Her experience is not unique. STRIDE students and their mentors often collaborate and present results of their joint research at academic conferences or are listed as joint authors when their findings are published in academic journals. STRIDE lets students test an interest in an intriguing academic area and gives them practical experience as an integral part of a professional research team.

Another academic and social highlight is Celebrating Collaborations, Smith’s annual showcase of student research and performance highlighting students’ intellectual achievements and their collaborative efforts with faculty in a variety of departmental, program and interdisciplinary projects. Students participate in individual talks, panels, poster sessions, exhibits and performances, in the areas of science and technology, performing arts, and social, cultural and literary studies.


What Can STRIDE Do for Me?

Joanna Slater says she got to know every “last nook and cranny of Neilson Library” when she worked as a STRIDE scholar with Elizabeth Spelman, professor in the humanities and philosophy. Joanna also gained a friend and mentor in Professor Spelman. “Through our weekly meetings, mostly over coffee at a local shop, I learned about the best traditions of academia: a curious mind, a respect for others, a devotion to learning,” she explains. At the end of her senior year, Joanna won a prestigious Henry Luce Foundation Scholarship that placed her in Hong Kong for one year as a Luce Scholar and a journalist. Joanna was awarded a Knight Bagehot Fellowship at Columbia University. She is now the New York bureau chief for Canada’s national newspaper, The Globe and Mail.

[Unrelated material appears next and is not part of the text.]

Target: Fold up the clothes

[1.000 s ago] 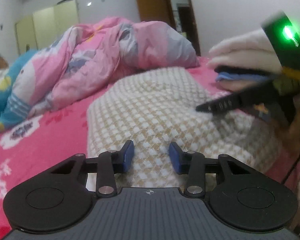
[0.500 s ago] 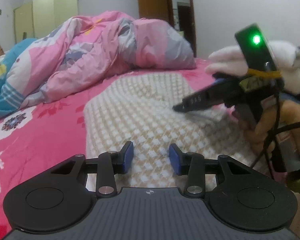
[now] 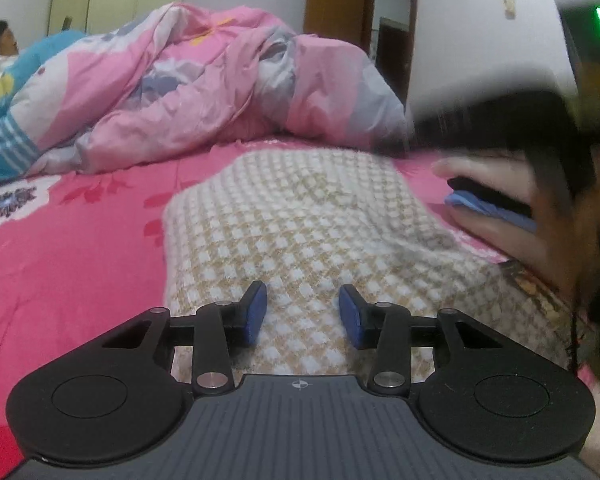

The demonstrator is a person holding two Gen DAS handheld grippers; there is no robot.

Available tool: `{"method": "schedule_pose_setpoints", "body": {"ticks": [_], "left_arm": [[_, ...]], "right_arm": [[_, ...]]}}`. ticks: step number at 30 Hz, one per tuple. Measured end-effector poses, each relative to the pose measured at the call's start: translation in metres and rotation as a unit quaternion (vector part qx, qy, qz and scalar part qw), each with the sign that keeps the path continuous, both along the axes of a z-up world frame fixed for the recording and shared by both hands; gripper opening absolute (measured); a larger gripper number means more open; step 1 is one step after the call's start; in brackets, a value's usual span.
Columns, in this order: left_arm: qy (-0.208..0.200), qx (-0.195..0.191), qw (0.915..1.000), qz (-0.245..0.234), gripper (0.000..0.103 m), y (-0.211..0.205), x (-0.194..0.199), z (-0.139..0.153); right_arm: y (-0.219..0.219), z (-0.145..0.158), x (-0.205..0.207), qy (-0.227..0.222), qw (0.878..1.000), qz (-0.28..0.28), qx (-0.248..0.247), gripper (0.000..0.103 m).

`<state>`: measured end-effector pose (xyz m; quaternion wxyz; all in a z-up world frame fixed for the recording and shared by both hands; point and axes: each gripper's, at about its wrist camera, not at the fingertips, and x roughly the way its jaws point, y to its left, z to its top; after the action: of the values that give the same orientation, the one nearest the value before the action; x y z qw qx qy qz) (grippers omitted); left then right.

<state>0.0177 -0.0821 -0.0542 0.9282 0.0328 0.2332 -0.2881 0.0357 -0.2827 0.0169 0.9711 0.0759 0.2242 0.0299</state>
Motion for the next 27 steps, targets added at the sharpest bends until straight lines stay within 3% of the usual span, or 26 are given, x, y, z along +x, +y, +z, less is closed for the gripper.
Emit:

Through STRIDE, Elizabeth Thomas worked with David Smith, associate professor of biological sciences. “The STRIDE program allowed me to conduct one-on-one research with a professor as soon as I entered Smith. It gave me opportunities to do work that most undergraduates do not have until their senior year. STRIDE also provided me with connections that helped me to get summer jobs during my college years.” Elizabeth is now attending graduate school at Brown University.

For Jennifer DeBerardinis, a biological sciences and philosophy major, her STRIDE research led to a special studies project in her senior year with Laura A. Katz, Elsie Damon Simonds Professor of Biological Sciences“Heterogeneous Rates of Evolution Among Loci in Ciliate Chilodonella uncinata. She is now a Fulbright Fellow living in Australia conducting philosophy research—“Uniting Science and Metaphysics through Embracing the Reality of Inherent Contradiction.”